(Excerpts from a dataset)
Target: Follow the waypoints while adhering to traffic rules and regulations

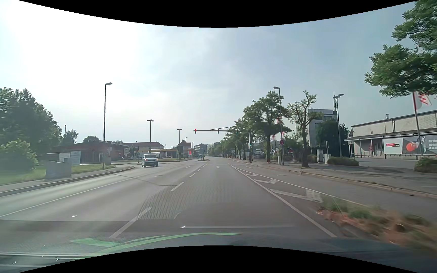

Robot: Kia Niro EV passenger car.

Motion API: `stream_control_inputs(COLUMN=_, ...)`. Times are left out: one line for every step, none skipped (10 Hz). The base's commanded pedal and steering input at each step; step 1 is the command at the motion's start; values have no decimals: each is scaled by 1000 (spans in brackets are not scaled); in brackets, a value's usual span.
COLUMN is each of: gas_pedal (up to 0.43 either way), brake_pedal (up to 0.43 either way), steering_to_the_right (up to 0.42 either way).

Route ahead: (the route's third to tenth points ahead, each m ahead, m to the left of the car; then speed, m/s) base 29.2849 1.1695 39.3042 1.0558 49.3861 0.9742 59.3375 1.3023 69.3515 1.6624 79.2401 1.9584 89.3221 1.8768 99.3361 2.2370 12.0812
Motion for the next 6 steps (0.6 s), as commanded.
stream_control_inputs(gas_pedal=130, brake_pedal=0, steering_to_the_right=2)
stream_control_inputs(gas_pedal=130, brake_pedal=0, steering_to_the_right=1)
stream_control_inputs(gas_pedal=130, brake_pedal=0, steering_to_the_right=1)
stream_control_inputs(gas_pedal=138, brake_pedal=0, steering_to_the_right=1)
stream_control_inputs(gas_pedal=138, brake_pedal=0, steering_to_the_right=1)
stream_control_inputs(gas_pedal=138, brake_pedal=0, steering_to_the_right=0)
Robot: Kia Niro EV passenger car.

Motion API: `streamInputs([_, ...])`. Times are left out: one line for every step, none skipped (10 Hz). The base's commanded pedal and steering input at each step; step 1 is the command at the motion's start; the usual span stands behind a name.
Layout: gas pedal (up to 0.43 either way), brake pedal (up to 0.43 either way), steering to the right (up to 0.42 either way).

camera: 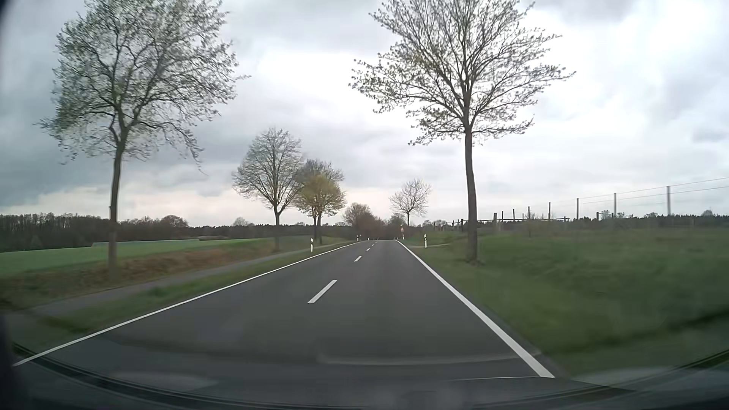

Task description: Follow the waypoints while adhering to traffic rules and regulations

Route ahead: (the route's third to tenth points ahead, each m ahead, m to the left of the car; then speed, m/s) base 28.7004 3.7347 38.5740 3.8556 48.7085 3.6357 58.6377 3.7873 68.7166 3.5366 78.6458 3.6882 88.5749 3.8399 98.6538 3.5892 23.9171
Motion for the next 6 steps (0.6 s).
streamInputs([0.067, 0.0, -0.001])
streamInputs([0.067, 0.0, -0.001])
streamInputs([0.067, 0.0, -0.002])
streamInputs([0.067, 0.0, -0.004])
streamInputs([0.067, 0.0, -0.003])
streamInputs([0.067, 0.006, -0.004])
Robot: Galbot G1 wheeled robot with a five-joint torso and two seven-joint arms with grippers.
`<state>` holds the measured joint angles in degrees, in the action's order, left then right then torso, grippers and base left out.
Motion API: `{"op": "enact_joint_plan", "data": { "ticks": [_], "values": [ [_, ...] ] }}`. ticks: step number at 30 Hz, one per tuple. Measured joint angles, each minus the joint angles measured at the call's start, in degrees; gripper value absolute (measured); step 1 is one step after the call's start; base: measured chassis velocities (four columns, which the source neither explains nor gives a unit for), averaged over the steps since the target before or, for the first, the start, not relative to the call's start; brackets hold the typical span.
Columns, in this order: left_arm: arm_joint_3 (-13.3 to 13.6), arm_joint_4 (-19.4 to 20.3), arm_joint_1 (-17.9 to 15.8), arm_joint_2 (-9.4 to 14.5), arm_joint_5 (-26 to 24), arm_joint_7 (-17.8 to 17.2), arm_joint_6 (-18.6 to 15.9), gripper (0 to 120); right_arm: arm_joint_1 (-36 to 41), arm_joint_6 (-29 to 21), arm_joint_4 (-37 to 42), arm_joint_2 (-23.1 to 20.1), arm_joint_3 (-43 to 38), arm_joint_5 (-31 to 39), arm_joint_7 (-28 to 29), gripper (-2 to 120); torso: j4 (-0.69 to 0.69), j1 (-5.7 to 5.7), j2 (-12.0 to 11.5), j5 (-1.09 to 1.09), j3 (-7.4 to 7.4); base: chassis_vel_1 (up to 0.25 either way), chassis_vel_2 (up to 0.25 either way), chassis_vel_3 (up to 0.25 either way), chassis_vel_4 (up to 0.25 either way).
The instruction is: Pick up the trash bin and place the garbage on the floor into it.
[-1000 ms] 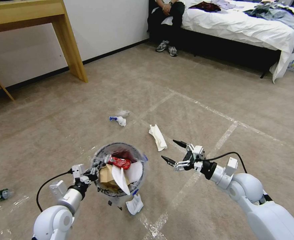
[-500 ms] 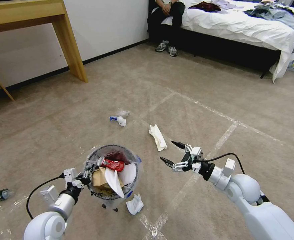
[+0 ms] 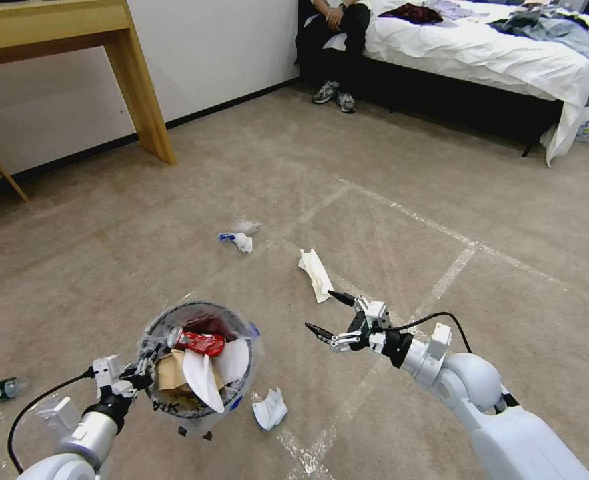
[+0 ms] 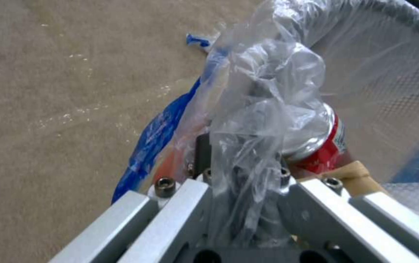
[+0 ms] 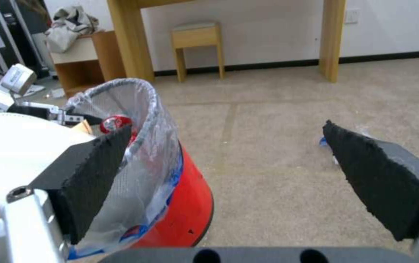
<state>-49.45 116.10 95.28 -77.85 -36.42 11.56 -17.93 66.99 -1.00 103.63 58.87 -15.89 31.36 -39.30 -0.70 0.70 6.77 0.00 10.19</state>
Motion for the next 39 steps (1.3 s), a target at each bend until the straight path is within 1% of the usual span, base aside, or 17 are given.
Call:
{"op": "enact_joint_plan", "data": {
  "ticks": [11,26,32,36,39],
  "values": [
    [0.8,0.0,-0.1,-0.9,0.8,-0.8,0.4,1,-0.5,-0.1,-0.5,0.1,1.3,-0.2,0.0,100,0.00,0.00,0.0,0.00,0.00,0.000,0.000,0.000,0.000],
    [1.8,-0.6,-1.4,-0.6,1.0,-0.6,0.0,1,0.1,-0.2,-0.6,-0.2,1.1,-0.3,-0.3,100,-0.01,0.00,0.0,0.00,0.00,0.000,0.000,0.000,0.000],
    [1.9,-0.7,-1.7,-0.5,1.0,-1.0,-0.2,1,1.2,-0.2,-0.6,0.0,1.4,-1.0,-0.7,100,0.00,0.00,0.0,0.01,0.00,0.070,0.060,0.049,0.055],
    [2.0,-0.9,-2.0,-0.5,1.2,-1.8,0.1,1,3.0,0.2,-1.2,0.3,1.2,-2.0,-1.1,100,0.03,0.00,0.0,0.01,0.00,0.063,0.079,0.076,0.076],
    [2.1,-0.9,-2.1,-0.6,1.2,-1.9,0.2,1,4.0,0.5,-1.5,0.2,1.0,-2.5,-1.4,100,0.02,0.00,0.0,0.00,0.00,0.053,0.045,0.021,0.050]
  ]
}}
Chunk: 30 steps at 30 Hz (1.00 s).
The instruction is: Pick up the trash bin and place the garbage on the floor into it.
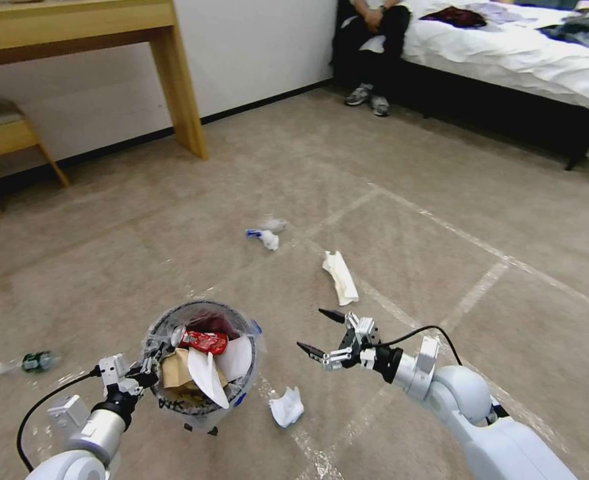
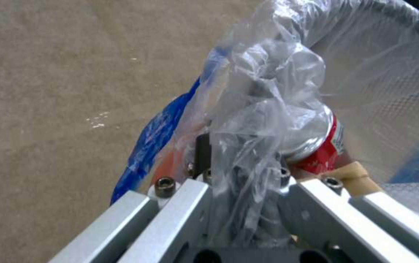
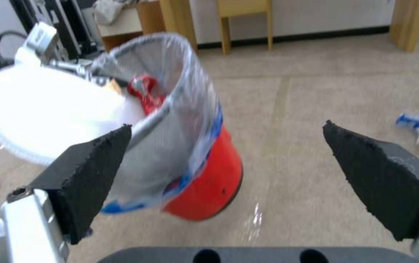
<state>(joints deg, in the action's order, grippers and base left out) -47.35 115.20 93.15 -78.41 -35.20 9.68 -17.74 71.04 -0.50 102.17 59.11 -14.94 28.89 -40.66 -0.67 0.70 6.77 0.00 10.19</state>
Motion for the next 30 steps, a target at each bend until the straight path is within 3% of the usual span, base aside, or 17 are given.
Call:
{"op": "enact_joint_plan", "data": {
  "ticks": [19,30],
  "values": [
    [-0.1,-0.7,-0.9,-0.4,0.4,-0.3,0.4,1,4.1,1.8,-4.7,-0.1,-1.3,-3.4,-1.8,100,-0.03,0.00,0.0,0.00,0.00,0.000,0.000,0.000,0.000],
    [-1.8,-2.4,-1.7,-0.1,0.2,0.2,0.5,1,-0.6,1.4,-10.1,-1.2,4.4,-3.9,-0.6,100,-0.02,0.00,0.0,0.00,0.00,0.000,0.000,0.000,0.000]
  ]
}}
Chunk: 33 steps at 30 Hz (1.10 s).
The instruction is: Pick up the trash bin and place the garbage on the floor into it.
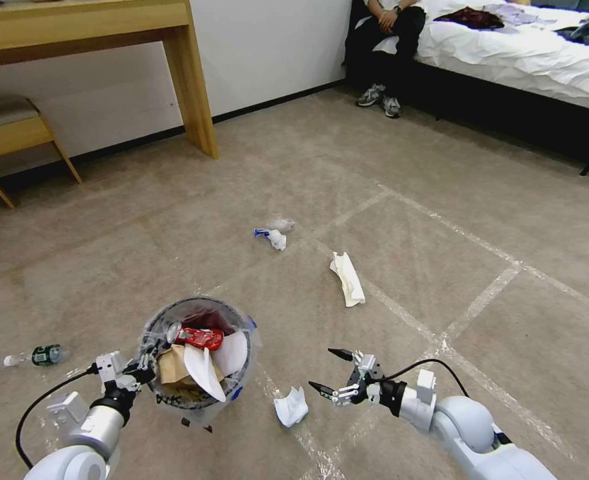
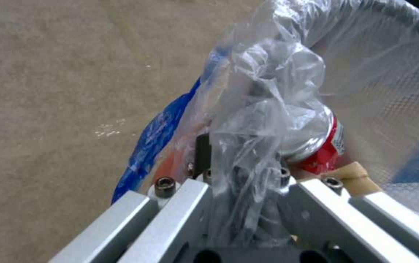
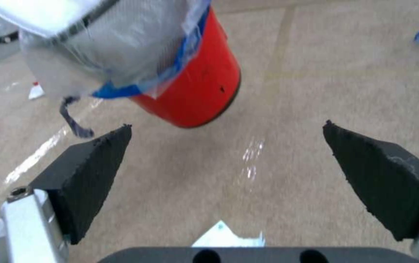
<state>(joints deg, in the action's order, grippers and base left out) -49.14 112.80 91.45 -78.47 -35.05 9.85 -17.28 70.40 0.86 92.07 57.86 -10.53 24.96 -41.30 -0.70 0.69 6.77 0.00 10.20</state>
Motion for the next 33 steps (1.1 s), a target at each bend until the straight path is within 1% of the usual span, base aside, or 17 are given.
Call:
{"op": "enact_joint_plan", "data": {
  "ticks": [5,7,11,12,18,28,33],
  "values": [
    [-0.9,-0.9,-0.4,0.4,-0.2,0.7,0.1,1,-2.4,-0.2,-2.4,-0.9,2.7,0.3,0.8,100,0.00,0.00,0.0,-0.01,0.00,0.000,0.000,0.000,0.000],
    [-1.4,-1.4,-1.2,0.3,-0.8,0.8,0.2,1,-4.3,-0.5,-4.1,-1.3,4.9,0.7,1.0,100,0.00,0.00,0.0,0.00,0.00,0.000,0.000,0.000,0.000],
    [-1.3,-2.1,-2.2,0.1,-1.2,0.5,0.2,1,-6.5,-0.9,-5.9,-1.4,7.0,1.1,1.1,100,0.00,0.00,0.0,0.00,0.00,0.000,0.000,0.000,0.000],
    [-1.0,-2.9,-2.8,0.1,-1.2,0.4,0.3,1,-7.9,-1.1,-7.4,-1.2,8.6,1.2,1.2,100,0.00,0.00,0.0,0.00,0.00,0.000,0.000,0.000,0.000],
    [-0.7,-5.0,-4.0,0.2,-1.3,0.5,0.7,1,-10.7,-1.3,-11.0,-0.3,12.4,1.2,1.1,100,0.00,0.01,0.0,0.00,0.00,0.000,0.000,0.000,0.000],
    [-0.6,-7.9,-4.0,0.1,-1.0,2.2,1.8,1,-12.7,-1.8,-14.4,1.0,16.0,1.1,0.7,100,0.00,0.00,0.0,-0.01,0.00,0.000,0.000,0.000,0.000],
    [-0.4,-8.7,-4.6,0.0,-0.9,2.5,2.1,1,-13.8,-2.4,-17.1,2.8,17.9,1.2,0.0,100,0.00,0.00,0.0,0.00,0.00,0.000,0.000,0.000,0.000]
  ]
}}
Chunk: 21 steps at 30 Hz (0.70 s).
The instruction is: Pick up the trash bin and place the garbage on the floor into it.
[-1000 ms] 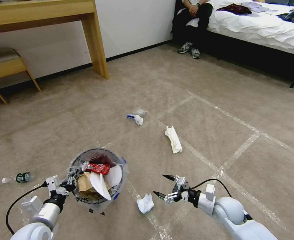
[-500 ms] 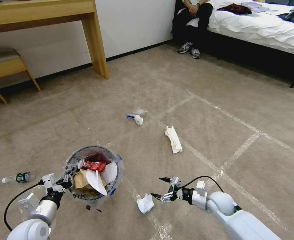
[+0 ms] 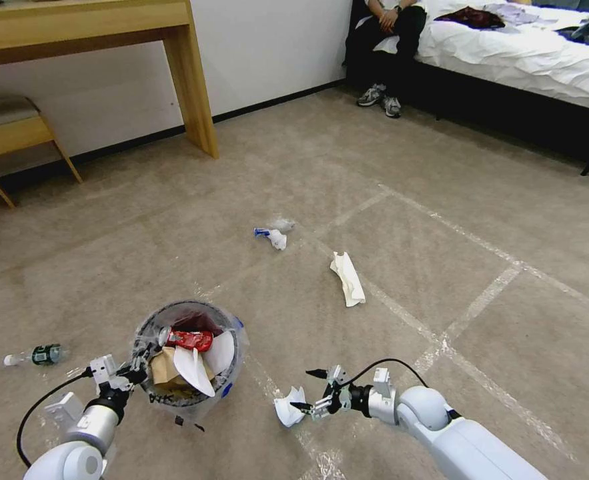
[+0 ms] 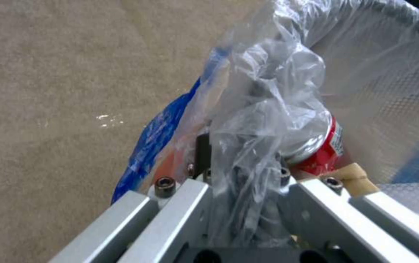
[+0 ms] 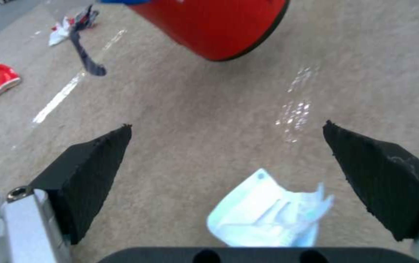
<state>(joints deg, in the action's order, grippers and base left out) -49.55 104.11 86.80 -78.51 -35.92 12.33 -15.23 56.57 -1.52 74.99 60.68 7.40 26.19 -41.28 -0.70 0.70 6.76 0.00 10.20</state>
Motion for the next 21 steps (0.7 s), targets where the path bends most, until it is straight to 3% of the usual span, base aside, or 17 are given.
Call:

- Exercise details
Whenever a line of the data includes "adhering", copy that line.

- Answer to the exercise
Target: Follow the waypoints while adhering to traffic rules and regulations
Task description: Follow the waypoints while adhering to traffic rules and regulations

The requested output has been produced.